(WORK TO COMPLETE)
Each record, minus any picture, should be returned exactly as written.

(RECORDS PROVIDED)
━━━━

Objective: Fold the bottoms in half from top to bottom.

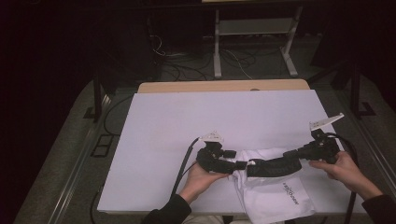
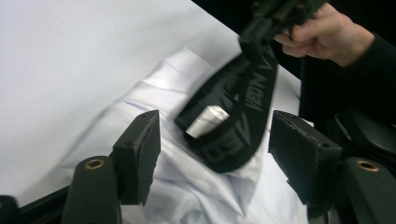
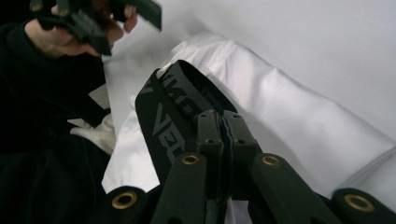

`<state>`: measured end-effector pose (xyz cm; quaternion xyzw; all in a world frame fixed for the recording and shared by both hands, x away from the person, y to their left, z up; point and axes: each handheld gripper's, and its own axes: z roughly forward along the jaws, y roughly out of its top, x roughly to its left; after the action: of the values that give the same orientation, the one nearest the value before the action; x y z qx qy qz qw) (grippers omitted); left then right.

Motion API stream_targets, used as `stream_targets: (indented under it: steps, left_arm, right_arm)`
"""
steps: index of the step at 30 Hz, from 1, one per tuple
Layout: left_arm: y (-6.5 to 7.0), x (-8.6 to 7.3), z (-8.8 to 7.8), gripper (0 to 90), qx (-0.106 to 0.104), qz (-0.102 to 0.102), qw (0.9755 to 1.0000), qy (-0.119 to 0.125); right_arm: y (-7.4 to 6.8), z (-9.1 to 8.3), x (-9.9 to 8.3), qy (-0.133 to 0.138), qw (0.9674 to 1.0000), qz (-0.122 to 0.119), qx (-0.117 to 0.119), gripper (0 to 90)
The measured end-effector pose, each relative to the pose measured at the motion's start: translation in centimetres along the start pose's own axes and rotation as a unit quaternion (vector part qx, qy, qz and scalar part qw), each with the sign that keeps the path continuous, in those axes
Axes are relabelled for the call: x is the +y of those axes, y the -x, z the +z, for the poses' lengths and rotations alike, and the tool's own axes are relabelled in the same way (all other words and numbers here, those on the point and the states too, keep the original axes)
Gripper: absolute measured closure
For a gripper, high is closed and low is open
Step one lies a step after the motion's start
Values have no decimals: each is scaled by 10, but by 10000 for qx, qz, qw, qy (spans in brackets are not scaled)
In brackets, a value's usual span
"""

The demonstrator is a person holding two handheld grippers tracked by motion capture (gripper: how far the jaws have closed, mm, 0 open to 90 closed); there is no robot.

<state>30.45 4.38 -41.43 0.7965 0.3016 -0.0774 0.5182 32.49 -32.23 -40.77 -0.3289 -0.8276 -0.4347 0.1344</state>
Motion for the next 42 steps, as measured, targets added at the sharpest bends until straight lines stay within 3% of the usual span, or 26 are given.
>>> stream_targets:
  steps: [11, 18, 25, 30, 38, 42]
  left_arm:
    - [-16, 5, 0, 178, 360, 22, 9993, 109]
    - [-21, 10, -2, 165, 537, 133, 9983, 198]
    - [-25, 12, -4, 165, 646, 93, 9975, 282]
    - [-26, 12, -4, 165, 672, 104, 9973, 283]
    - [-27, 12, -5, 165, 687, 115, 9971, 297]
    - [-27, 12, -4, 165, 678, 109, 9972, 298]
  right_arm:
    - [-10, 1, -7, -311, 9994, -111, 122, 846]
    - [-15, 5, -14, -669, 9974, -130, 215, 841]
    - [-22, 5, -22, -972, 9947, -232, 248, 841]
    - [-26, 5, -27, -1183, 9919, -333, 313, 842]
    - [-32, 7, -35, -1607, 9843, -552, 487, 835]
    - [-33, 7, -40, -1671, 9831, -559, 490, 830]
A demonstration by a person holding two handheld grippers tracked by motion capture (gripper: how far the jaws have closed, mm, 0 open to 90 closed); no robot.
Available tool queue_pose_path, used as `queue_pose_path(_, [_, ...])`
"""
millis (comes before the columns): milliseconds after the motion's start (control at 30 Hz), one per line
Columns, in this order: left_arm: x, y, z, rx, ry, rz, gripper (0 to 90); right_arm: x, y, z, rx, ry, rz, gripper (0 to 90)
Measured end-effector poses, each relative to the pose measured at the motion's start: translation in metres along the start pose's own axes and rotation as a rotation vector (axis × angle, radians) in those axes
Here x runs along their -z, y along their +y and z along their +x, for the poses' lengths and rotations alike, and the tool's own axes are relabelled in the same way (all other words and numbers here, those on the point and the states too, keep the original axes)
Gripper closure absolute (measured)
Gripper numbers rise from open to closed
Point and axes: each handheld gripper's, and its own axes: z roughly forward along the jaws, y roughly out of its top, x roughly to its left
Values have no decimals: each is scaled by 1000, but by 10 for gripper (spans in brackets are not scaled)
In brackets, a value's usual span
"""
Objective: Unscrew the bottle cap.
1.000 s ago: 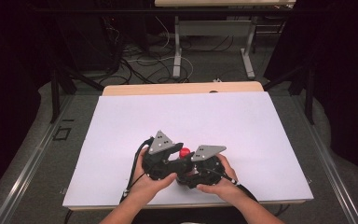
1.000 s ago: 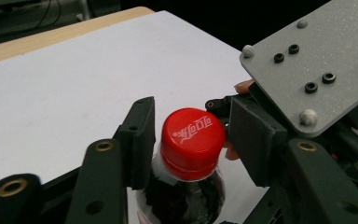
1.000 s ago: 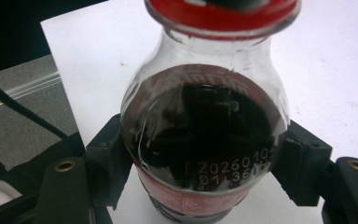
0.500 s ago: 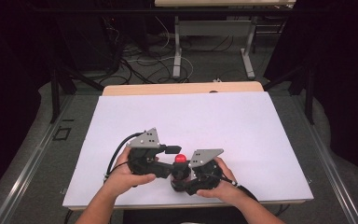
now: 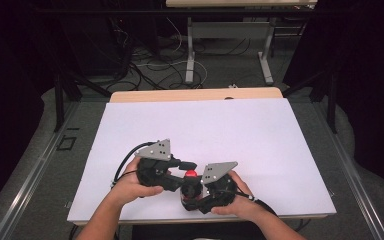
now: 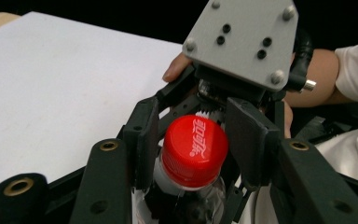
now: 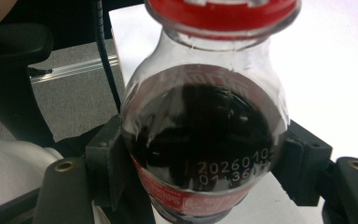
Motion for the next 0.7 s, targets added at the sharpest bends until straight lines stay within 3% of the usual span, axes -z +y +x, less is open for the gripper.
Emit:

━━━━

(WRITTEN RESPONSE)
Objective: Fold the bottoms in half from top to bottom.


`<state>`: measured end-effector pose (xyz cm; quaternion xyzw; all in a world frame fixed for the recording and shared by both hands, x away from the person, y to their left, z up; point and axes: each handheld gripper's, and its own axes: z roughly forward along the jaws, y roughly out of its top, x roughly to its left; after the action: of the values that give the same orientation, the one nearest the value before the action; x y z qx qy qz qw) (grippers omitted); left then right.

Motion API stream_targets, used as `stream_targets: (indented under it: steps, left_arm, right_arm)`
"""
steps: index of the step at 30 Hz, from 1, one per tuple
Layout: left_arm: y (-6.5 to 7.0), x (-8.6 to 7.3), z (-8.8 to 7.8), gripper (0 to 90), qx (-0.106 to 0.104), qz (-0.102 to 0.102), qw (0.9755 to 1.0000), qy (-0.119 to 0.125); right_arm: y (-7.4 to 6.8), z (-9.1 to 8.3), x (-9.9 to 8.3), qy (-0.133 to 0.138), qw (0.9674 to 1.0000), qz (-0.122 to 0.119), qx (-0.117 to 0.119), gripper (0 to 90)
The measured end-effector pose, each relative to the pose measured at the motion's start: translation in centimetres along the start pose's own axes and rotation as a unit quaternion (vector part qx, qy, qz and scalar part qw), each with the sign that keeps the path continuous, in those axes
Axes are relabelled for the call: x is the +y of those axes, y the -x, z the +z, for the poses' lengths and rotations alike, and the tool's own axes are relabelled in the same way (all other words and numbers here, those on the point and the states too, keep the original axes)
Gripper: absolute measured closure
For a gripper, high is closed and low is open
Step one lies a step after the motion's start
Values have no decimals: each is scaled by 10, but by 10000 for qx, qz, qw, qy (spans in brackets are not scaled)
In brackets, a value's usual span
"""

The demonstrator is a person holding two handheld grippers tracked by motion capture (gripper: how far the jaws have closed, mm, 0 open to 90 closed); there is no robot.

<state>30.45 4.38 -41.43 0.7965 0.3016 -0.0774 0.5182 32.49 -32.23 -40.77 -0.3289 -0.8276 -0.4347 0.1344</state>
Motion for the next 42 steps, as measured, targets added at the sharpest bends until straight lines stay within 3% of the usual span, or 26 are given.
>>> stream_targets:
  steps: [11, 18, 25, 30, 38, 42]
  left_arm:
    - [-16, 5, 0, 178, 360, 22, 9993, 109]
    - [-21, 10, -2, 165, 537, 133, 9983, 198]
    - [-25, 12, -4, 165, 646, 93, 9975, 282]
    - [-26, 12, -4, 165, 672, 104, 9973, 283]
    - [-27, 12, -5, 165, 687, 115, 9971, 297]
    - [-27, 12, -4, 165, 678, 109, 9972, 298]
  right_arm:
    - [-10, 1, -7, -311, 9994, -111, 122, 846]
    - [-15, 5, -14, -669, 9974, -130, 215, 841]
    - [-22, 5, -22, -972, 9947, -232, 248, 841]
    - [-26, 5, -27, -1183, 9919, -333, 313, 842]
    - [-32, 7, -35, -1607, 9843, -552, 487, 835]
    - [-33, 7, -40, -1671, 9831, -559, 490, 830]
A demonstration by a person holding two handheld grippers tracked by motion capture (gripper: how far the jaws have closed, mm, 0 open to 90 closed); no robot.
Available tool queue_pose_path, used as `queue_pose_path(_, [_, ...])`
"""
millis (comes before the columns): milliseconds after the motion's start (control at 30 Hz), one per line
Columns, in this order: left_arm: x, y, z, rx, ry, rz, gripper (0 to 90); right_arm: x, y, z, rx, ry, rz, gripper (0 to 90)
Measured end-effector poses, each relative to the pose measured at the motion's start: translation in metres along the start pose's own axes and rotation as a rotation vector (axis × angle, radians) in those axes
Here x runs along their -z, y along their +y and z along their +x, for the poses' lengths and rotations alike, and the tool's own axes are relabelled in the same way (all other words and numbers here, those on the point and the states too, keep the original axes)
Gripper closure absolute (measured)
Gripper numbers rise from open to closed
Point and axes: each handheld gripper's, and its own axes: z roughly forward along the jaws, y roughly out of its top, x roughly to its left
Values have no decimals: each is scaled by 1000, but by 10 for gripper (spans in brackets are not scaled)
In brackets, a value's usual span
"""
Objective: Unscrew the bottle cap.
1.000 s ago: 
1.000 s ago: 
1.000 s ago: 
0.500 s ago: 
now: 
now: 
now: 
Motion for the next 0.7 s, targets added at the sharpest bends until straight lines stay within 3% of the usual span, axes -z +y +x, less is open for the gripper.
Emit:

The answer has been given in full.